Die Naya- Theorie entstand etwa nach dem 5. Jahrhundert n. Chr. und erfuhr im Jainismus eine umfassende Entwicklung. Es gibt viele Varianten des Nayavada- Konzepts in späteren Jain-Texten.

Ein bestimmter Standpunkt wird Naya oder Teilsichtpunkt genannt. Laut Vijay Jain leugnet Nayavada die Attribute, Qualitäten, Modi und andere Aspekte nicht; aber qualifiziert sie aus einer bestimmten Perspektive. Eine Naya offenbart nur einen Teil der Gesamtheit und sollte nicht mit dem Ganzen verwechselt werden. Eine Synthese verschiedener Standpunkte soll durch die Lehre von bedingten Prädikationen ( syādvāda ) erreicht werden.

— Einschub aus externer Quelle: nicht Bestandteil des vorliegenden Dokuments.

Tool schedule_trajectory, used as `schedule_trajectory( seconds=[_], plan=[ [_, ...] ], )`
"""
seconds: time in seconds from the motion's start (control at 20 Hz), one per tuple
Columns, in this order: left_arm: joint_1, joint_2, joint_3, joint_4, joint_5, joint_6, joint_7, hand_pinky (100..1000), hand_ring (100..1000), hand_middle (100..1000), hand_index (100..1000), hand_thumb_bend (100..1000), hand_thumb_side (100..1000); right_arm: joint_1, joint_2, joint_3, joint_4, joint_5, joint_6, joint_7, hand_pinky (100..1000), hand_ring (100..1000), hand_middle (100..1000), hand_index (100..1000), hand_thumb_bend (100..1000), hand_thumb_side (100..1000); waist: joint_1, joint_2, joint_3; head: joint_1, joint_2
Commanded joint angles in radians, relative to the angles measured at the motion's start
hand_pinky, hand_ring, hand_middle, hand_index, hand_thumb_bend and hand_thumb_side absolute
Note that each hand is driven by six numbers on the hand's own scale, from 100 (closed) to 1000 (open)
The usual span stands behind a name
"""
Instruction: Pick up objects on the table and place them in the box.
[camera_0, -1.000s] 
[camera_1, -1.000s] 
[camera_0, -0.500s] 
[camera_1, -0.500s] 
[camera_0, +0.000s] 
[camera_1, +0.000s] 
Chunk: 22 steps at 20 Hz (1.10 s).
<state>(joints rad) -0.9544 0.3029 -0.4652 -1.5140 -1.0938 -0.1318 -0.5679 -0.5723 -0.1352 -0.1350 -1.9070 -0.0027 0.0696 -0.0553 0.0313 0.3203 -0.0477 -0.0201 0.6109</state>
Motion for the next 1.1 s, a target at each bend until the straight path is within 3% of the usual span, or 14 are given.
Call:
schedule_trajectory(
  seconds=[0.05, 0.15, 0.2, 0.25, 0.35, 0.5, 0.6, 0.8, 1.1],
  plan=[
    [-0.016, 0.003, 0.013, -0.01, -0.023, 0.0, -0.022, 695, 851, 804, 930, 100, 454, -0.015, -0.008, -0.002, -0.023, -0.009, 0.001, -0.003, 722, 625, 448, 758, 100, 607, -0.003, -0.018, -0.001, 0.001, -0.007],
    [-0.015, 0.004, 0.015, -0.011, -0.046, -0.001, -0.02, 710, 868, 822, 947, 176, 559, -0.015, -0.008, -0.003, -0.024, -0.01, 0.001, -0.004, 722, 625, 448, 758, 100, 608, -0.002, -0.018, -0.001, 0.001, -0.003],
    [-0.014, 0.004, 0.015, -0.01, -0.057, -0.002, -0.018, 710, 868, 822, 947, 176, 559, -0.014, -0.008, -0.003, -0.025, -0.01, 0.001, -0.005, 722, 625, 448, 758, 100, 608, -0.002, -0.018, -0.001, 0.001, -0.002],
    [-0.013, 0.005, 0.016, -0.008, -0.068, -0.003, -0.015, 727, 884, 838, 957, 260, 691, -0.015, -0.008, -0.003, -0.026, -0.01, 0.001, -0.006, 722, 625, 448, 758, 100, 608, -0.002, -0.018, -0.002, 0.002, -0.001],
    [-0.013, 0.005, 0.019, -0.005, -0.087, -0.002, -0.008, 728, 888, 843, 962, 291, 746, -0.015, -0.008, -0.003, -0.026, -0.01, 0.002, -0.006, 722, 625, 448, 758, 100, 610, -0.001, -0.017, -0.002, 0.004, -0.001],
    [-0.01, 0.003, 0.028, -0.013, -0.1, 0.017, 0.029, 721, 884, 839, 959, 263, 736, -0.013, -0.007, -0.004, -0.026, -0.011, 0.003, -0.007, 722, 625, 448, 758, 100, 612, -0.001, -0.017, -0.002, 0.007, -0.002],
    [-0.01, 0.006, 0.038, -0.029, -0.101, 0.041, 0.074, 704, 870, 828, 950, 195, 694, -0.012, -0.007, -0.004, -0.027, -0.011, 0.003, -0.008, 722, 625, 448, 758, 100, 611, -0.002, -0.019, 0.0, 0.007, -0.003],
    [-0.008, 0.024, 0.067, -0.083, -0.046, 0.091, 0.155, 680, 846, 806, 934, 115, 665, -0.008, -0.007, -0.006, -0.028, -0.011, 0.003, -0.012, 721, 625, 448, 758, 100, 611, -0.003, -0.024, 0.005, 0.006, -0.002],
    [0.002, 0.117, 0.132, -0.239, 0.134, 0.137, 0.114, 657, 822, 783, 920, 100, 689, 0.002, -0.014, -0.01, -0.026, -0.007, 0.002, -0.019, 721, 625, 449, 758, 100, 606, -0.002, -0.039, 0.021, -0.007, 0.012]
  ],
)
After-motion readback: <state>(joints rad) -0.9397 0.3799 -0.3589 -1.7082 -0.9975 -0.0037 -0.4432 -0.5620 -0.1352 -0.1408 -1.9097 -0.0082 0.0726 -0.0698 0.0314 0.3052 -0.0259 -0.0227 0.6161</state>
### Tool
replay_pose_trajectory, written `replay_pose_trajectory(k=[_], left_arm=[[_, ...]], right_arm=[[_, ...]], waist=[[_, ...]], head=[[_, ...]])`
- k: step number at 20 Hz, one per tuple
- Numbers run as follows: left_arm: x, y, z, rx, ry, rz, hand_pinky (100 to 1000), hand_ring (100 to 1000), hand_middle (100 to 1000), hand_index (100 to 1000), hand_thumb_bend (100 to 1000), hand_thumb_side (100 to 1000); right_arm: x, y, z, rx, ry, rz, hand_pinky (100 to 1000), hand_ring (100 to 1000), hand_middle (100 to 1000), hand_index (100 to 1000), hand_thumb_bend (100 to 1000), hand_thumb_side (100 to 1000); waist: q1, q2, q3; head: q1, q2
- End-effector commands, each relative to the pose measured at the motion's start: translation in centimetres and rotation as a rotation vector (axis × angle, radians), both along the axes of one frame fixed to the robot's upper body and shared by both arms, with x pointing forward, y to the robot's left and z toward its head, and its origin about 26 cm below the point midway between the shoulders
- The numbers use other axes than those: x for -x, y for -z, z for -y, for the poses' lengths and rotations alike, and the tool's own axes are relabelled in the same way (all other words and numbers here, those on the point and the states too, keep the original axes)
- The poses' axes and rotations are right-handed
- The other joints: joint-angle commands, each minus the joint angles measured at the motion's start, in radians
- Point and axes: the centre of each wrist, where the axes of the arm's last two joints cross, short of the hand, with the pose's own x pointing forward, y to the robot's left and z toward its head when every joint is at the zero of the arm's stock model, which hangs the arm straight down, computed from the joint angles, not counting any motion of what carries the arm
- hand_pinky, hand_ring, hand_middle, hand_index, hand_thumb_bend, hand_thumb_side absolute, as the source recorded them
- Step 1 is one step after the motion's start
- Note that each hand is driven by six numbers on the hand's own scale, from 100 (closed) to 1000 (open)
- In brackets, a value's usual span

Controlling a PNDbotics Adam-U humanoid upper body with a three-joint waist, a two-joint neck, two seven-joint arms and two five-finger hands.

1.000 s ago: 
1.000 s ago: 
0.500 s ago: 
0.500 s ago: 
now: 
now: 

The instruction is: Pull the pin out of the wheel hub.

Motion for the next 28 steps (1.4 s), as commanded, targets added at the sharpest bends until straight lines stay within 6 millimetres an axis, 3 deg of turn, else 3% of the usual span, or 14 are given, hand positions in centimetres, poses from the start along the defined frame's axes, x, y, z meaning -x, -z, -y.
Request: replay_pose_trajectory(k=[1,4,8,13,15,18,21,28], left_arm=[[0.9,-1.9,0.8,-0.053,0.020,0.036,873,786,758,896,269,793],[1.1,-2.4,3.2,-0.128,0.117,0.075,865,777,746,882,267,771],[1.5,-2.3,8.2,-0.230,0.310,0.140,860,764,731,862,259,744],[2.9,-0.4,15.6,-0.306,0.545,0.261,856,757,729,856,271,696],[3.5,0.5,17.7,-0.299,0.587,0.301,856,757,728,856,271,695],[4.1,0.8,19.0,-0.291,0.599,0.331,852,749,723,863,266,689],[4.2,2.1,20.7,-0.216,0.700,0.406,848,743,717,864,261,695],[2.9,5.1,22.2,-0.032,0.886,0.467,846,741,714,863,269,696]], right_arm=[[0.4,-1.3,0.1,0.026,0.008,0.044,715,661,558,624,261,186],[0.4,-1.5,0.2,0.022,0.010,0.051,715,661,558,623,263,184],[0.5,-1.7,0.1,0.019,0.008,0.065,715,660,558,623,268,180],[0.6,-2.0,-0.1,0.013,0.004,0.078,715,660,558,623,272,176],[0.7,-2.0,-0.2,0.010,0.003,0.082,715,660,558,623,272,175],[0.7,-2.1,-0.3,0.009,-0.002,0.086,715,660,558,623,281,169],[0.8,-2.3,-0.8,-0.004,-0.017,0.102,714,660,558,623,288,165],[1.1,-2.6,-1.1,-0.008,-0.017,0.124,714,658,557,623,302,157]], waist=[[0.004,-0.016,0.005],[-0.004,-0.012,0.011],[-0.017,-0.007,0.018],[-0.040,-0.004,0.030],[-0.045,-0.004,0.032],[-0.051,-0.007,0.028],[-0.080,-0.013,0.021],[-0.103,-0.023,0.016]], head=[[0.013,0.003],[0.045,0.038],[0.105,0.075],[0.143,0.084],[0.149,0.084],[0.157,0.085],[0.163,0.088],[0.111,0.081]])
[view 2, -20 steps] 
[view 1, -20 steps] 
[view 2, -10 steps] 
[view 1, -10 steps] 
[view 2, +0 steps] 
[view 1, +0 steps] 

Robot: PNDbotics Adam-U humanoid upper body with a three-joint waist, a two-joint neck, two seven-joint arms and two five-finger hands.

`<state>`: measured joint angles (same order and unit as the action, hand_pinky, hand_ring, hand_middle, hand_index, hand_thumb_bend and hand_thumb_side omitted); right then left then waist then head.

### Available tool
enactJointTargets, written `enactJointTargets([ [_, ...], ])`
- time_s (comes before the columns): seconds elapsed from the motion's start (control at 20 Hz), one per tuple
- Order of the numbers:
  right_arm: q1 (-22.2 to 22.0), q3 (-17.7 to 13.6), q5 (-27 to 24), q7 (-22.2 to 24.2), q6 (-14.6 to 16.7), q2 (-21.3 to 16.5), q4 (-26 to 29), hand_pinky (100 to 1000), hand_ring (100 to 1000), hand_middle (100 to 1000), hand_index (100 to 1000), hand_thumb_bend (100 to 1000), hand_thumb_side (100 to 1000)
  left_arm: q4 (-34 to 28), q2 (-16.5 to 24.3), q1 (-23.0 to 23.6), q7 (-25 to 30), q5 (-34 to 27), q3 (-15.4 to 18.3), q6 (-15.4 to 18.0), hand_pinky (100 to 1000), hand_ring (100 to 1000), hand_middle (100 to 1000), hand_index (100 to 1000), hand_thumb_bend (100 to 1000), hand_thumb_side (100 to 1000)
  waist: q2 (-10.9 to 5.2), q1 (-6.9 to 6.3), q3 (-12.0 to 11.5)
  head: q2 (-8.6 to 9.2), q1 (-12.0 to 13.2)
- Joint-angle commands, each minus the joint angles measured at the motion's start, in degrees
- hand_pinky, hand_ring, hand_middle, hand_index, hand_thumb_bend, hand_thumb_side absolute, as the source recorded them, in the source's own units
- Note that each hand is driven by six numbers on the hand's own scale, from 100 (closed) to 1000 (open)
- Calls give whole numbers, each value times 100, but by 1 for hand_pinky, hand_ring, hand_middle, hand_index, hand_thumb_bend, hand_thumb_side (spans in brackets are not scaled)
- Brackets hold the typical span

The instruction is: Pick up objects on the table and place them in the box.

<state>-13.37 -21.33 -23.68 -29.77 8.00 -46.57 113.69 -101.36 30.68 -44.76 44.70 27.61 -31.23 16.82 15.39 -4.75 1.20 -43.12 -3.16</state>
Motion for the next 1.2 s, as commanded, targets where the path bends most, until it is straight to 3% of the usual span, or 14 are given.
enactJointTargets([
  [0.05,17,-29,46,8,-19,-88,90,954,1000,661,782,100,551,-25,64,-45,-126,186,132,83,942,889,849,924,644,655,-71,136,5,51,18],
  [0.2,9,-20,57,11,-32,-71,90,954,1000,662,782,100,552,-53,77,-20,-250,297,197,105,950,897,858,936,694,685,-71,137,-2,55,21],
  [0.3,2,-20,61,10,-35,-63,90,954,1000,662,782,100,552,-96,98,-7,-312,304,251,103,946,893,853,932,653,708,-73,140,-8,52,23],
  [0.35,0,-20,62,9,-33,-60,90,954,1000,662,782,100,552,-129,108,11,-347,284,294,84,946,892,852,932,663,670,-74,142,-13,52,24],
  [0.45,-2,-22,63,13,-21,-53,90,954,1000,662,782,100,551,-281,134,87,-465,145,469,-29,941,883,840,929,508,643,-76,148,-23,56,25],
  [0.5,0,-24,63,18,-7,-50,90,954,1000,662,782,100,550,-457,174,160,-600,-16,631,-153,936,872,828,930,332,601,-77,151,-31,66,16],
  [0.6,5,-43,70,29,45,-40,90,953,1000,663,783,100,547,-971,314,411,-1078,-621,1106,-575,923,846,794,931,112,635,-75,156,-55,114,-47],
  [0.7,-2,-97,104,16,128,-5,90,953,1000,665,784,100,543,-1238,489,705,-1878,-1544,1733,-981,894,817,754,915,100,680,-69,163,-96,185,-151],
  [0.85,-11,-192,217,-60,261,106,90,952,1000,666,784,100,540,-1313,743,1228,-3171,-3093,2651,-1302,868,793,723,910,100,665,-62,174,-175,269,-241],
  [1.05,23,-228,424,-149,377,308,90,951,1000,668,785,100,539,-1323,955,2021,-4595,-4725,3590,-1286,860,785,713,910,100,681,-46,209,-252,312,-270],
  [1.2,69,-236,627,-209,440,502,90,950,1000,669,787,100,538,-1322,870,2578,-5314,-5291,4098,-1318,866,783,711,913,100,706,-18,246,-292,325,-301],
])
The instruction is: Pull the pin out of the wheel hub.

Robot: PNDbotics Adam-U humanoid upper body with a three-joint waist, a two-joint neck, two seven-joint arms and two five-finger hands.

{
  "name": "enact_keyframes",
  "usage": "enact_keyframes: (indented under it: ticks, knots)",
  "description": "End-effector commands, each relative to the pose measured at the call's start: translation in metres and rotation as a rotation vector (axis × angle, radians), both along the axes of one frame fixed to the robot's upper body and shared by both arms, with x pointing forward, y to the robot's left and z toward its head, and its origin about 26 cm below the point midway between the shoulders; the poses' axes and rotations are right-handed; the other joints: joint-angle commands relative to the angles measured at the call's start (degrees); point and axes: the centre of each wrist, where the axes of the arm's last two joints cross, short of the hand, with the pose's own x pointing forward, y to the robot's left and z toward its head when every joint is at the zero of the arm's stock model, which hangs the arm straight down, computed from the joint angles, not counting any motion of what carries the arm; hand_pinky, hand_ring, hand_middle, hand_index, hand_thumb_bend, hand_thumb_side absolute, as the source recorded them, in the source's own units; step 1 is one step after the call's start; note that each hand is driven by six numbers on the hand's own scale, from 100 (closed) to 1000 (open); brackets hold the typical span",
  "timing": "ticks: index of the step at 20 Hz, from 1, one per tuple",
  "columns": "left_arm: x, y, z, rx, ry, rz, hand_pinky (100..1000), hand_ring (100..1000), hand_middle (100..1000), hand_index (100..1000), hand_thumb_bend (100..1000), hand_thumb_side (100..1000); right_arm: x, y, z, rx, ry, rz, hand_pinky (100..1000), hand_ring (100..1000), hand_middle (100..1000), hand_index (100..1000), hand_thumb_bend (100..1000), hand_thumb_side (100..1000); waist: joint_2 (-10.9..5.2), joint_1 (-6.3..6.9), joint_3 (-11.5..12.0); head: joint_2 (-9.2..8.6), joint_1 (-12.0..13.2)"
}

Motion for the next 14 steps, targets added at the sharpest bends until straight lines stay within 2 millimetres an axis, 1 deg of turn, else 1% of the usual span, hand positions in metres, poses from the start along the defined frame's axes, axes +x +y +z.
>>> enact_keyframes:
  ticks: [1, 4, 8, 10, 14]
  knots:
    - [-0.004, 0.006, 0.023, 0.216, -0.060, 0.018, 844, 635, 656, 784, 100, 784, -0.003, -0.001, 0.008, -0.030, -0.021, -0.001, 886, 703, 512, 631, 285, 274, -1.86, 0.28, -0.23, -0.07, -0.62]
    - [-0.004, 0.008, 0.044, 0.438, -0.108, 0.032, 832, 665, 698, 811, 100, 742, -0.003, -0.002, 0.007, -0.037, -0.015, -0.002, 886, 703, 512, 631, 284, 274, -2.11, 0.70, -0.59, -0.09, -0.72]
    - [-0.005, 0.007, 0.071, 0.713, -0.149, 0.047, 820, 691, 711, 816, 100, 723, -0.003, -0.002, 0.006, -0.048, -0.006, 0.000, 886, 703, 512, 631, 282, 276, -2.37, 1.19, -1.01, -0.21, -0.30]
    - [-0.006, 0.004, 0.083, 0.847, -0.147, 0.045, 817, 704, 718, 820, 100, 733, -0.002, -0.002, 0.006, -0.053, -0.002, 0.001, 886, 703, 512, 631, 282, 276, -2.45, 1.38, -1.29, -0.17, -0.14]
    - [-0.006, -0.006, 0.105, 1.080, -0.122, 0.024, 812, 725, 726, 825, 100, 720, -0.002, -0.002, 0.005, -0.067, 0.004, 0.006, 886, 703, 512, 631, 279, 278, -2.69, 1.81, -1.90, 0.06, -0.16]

Jiva, die sich verändernde Seele

Mahāvīra benutzte nicht das Wort anekāntavada , aber seine Lehren enthalten die Samen des Konzepts (Gemälde aus Rajasthan , ca. 1900)

Das alte Indien, insbesondere die Jahrhunderte, in denen Mahavira und Buddha lebten, war ein Ort intensiver intellektueller Debatten, insbesondere über die Natur der Realität und des Selbst oder der Seele. Die Sicht der Jaina auf die Seele unterscheidet sich von denen, die in alten buddhistischen und hinduistischen Texten zu finden sind, und die Sicht der Jaina über Jiva und Ajiva (Selbst, Materie) verwendet Anekantavada .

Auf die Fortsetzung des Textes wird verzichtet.